### [Problem statement]
Where the records below reach the line containing "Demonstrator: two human", start transcribing, and end with the line containing "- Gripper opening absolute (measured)", exactly and with nothing else added.

(Data supplied)

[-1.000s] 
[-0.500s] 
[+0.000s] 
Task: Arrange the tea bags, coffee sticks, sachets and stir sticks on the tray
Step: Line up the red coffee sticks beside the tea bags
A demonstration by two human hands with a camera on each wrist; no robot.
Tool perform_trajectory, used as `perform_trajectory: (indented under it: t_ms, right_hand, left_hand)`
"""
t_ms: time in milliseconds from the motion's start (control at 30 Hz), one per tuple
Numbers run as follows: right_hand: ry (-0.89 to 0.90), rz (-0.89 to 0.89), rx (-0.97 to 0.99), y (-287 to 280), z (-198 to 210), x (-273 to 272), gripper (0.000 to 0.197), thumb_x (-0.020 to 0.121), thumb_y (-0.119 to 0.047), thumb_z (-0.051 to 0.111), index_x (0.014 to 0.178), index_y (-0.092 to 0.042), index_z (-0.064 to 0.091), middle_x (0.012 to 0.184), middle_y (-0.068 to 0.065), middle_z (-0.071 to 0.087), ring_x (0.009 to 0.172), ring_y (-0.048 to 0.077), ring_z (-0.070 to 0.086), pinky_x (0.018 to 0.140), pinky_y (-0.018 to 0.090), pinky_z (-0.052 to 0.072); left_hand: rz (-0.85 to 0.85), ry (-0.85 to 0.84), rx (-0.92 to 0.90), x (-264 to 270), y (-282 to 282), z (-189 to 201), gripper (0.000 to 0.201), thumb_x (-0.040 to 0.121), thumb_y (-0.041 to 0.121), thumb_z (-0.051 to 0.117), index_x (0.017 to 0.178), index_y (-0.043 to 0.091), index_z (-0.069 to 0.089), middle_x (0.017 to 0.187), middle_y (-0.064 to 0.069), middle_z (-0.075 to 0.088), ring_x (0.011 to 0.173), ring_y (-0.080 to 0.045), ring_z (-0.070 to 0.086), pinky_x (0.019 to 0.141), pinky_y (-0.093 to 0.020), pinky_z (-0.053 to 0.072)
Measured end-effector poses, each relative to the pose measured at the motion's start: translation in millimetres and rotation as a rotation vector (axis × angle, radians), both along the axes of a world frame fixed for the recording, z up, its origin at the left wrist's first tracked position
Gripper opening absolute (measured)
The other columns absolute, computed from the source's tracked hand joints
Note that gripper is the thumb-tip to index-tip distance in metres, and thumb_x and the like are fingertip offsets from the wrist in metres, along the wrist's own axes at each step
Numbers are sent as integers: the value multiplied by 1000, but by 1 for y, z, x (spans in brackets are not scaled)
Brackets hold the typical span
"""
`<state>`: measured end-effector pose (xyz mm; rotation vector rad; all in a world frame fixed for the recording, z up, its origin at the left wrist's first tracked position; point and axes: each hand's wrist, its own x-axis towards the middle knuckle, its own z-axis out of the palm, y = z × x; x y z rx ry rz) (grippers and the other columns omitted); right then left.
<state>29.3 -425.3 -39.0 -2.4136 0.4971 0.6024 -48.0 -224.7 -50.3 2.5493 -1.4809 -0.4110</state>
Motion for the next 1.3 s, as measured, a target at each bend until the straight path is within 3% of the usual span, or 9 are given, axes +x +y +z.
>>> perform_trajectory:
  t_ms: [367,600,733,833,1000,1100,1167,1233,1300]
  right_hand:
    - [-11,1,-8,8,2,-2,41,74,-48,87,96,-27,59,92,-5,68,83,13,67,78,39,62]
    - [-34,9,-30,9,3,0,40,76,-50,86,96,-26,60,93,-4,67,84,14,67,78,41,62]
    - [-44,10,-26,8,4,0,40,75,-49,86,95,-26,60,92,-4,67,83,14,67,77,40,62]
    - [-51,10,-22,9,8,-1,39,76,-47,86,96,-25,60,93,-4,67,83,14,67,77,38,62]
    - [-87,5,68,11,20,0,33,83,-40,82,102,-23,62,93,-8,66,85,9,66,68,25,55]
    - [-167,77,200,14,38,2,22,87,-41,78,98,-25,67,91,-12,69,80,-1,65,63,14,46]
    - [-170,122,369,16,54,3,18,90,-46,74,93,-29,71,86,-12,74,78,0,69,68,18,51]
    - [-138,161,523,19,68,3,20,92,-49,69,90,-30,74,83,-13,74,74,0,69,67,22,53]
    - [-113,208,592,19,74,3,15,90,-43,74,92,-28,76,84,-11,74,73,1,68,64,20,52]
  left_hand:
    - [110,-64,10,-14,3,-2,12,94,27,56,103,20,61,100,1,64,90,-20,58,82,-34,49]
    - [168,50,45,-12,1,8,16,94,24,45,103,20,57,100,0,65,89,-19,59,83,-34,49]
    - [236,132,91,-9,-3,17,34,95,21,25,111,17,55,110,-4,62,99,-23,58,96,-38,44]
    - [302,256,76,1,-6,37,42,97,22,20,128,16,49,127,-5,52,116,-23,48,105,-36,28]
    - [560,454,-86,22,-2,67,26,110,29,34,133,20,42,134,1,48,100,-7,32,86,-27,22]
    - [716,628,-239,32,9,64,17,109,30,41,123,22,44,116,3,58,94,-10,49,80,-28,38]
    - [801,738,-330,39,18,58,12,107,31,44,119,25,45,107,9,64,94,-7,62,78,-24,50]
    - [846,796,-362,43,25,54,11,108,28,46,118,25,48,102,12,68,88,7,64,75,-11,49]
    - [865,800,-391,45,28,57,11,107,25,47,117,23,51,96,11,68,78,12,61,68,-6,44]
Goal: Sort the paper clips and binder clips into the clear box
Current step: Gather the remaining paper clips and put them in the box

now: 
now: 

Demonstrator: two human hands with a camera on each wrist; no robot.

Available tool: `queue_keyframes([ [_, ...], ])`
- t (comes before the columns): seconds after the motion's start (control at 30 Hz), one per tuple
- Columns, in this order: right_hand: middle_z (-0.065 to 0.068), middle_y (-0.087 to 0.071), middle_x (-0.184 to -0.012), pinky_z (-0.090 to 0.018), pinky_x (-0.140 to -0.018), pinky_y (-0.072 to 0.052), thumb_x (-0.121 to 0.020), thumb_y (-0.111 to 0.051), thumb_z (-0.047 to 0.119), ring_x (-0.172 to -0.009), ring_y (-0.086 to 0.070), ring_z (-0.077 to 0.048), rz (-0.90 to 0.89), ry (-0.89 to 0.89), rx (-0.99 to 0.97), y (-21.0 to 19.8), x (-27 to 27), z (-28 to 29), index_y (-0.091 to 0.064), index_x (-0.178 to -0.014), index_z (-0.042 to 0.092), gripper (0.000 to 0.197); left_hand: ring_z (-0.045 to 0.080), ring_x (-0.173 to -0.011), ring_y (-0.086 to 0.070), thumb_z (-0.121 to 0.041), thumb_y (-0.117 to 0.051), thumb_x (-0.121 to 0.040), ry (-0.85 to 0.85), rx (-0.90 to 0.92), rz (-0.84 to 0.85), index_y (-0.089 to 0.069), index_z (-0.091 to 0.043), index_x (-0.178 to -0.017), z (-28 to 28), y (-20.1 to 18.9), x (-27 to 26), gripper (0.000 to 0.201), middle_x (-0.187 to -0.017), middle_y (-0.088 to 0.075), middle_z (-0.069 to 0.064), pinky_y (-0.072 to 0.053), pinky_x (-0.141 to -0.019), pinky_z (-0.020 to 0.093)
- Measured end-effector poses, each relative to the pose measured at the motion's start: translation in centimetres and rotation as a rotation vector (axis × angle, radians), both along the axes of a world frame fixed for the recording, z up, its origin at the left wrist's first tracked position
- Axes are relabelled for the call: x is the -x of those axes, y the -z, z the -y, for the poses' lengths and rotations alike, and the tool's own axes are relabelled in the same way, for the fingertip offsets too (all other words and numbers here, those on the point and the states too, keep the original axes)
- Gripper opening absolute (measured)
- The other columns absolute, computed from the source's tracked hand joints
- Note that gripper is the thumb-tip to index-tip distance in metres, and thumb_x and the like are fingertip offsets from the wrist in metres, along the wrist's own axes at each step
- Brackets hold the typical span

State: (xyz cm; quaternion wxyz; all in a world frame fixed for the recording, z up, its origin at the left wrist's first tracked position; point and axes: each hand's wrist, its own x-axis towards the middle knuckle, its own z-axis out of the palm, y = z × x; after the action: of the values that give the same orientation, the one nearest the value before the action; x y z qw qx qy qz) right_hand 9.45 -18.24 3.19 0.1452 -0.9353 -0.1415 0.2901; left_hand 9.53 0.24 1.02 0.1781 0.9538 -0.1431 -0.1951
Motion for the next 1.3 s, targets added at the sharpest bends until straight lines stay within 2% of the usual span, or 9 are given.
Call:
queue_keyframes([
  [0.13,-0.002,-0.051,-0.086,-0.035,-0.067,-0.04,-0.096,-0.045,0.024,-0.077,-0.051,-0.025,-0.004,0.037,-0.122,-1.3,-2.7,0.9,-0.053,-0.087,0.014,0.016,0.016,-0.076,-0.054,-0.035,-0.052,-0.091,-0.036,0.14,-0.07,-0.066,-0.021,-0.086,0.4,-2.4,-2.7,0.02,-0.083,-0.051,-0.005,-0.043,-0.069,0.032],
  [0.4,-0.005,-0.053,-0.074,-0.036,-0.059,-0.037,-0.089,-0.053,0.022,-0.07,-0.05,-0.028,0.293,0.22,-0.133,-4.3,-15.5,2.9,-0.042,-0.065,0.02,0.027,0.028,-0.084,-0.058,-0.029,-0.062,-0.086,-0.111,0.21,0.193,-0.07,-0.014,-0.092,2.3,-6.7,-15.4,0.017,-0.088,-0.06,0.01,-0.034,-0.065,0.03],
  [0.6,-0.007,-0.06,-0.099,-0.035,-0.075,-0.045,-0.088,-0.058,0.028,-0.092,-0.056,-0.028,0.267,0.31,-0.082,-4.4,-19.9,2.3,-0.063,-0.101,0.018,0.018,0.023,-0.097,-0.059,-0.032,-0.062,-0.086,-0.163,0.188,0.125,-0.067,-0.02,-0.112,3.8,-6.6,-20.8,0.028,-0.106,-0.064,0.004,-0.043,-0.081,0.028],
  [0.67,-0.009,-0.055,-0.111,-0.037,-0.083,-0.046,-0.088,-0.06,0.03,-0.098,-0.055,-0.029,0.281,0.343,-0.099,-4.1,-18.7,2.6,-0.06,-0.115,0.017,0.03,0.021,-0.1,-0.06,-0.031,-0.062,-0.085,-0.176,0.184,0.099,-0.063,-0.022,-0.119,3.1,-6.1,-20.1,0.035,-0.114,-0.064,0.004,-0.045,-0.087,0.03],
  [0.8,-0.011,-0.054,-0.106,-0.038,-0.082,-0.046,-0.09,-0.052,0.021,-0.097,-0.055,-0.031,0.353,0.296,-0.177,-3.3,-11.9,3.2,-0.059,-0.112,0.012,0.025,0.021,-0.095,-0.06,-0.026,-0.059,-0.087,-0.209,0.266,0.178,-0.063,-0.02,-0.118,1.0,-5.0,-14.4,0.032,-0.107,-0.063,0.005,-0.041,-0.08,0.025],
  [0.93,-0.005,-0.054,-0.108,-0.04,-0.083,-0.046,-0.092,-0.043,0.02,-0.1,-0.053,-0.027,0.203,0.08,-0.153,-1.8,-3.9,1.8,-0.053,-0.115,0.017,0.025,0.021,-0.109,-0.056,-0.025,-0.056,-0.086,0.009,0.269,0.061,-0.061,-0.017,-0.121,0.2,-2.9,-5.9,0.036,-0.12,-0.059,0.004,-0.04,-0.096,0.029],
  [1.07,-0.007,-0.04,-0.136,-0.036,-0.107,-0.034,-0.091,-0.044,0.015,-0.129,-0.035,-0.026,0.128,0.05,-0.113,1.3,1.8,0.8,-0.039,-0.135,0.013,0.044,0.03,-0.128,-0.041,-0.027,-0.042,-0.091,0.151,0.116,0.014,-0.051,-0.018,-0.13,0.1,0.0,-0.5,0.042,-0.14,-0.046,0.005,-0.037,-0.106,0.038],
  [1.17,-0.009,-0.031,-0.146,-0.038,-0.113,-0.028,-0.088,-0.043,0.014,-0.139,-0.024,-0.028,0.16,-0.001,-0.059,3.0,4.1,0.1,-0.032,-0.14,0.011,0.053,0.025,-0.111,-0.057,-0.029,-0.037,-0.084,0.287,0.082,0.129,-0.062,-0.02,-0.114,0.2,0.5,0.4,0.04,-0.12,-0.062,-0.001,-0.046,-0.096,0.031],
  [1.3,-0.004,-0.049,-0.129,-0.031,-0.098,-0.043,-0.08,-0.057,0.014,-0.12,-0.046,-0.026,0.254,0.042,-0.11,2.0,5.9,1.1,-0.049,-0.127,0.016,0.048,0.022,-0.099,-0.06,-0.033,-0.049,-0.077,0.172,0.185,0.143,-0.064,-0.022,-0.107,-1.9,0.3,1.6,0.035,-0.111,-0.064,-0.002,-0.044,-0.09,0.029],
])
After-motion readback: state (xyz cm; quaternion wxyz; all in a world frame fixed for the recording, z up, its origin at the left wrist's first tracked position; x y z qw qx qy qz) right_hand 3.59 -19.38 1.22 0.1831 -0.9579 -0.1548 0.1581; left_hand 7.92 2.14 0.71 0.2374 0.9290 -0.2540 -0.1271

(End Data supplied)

### [Solution to the problem]
Demonstrator: two human hands with a camera on each wrist; no robot.

Available tool: `queue_keyframes([ [_, ...], ])`
- t (comes before the columns): seconds after the motion's start (control at 30 Hz), one per tuple
- Columns, in this order: right_hand: middle_z (-0.065 to 0.068), middle_y (-0.087 to 0.071), middle_x (-0.184 to -0.012), pinky_z (-0.090 to 0.018), pinky_x (-0.140 to -0.018), pinky_y (-0.072 to 0.052), thumb_x (-0.121 to 0.020), thumb_y (-0.111 to 0.051), thumb_z (-0.047 to 0.119), ring_x (-0.172 to -0.009), ring_y (-0.086 to 0.070), ring_z (-0.077 to 0.048), rz (-0.90 to 0.89), ry (-0.89 to 0.89), rx (-0.99 to 0.97), y (-21.0 to 19.8), x (-27 to 27), z (-28 to 29), index_y (-0.091 to 0.064), index_x (-0.178 to -0.014), index_z (-0.042 to 0.092), gripper (0.000 to 0.197); left_hand: ring_z (-0.045 to 0.080), ring_x (-0.173 to -0.011), ring_y (-0.086 to 0.070), thumb_z (-0.121 to 0.041), thumb_y (-0.117 to 0.051), thumb_x (-0.121 to 0.040), ry (-0.85 to 0.85), rx (-0.90 to 0.92), rz (-0.84 to 0.85), index_y (-0.089 to 0.069), index_z (-0.091 to 0.043), index_x (-0.178 to -0.017), z (-28 to 28), y (-20.1 to 18.9), x (-27 to 26), gripper (0.000 to 0.201), middle_x (-0.187 to -0.017), middle_y (-0.088 to 0.075), middle_z (-0.069 to 0.064), pinky_y (-0.072 to 0.053), pinky_x (-0.141 to -0.019), pinky_z (-0.020 to 0.093)
- Measured end-effector poses, each relative to the pose measured at the motion's start: translation in centimetres and rotation as a rotation vector (axis × angle, radians), both along the axes of a world frame fixed for the recording, z up, its origin at the left wrist's first tracked position
- Axes are relabelled for the call: x is the -x of those axes, y the -z, z the -y, for the poses' lengths and rotations alike, and the tool's own axes are relabelled in the same way, for the fingertip offsets too (all other words and numbers here, those on the point and the states too, keep the original axes)
- Gripper opening absolute (measured)

There is no more to this output.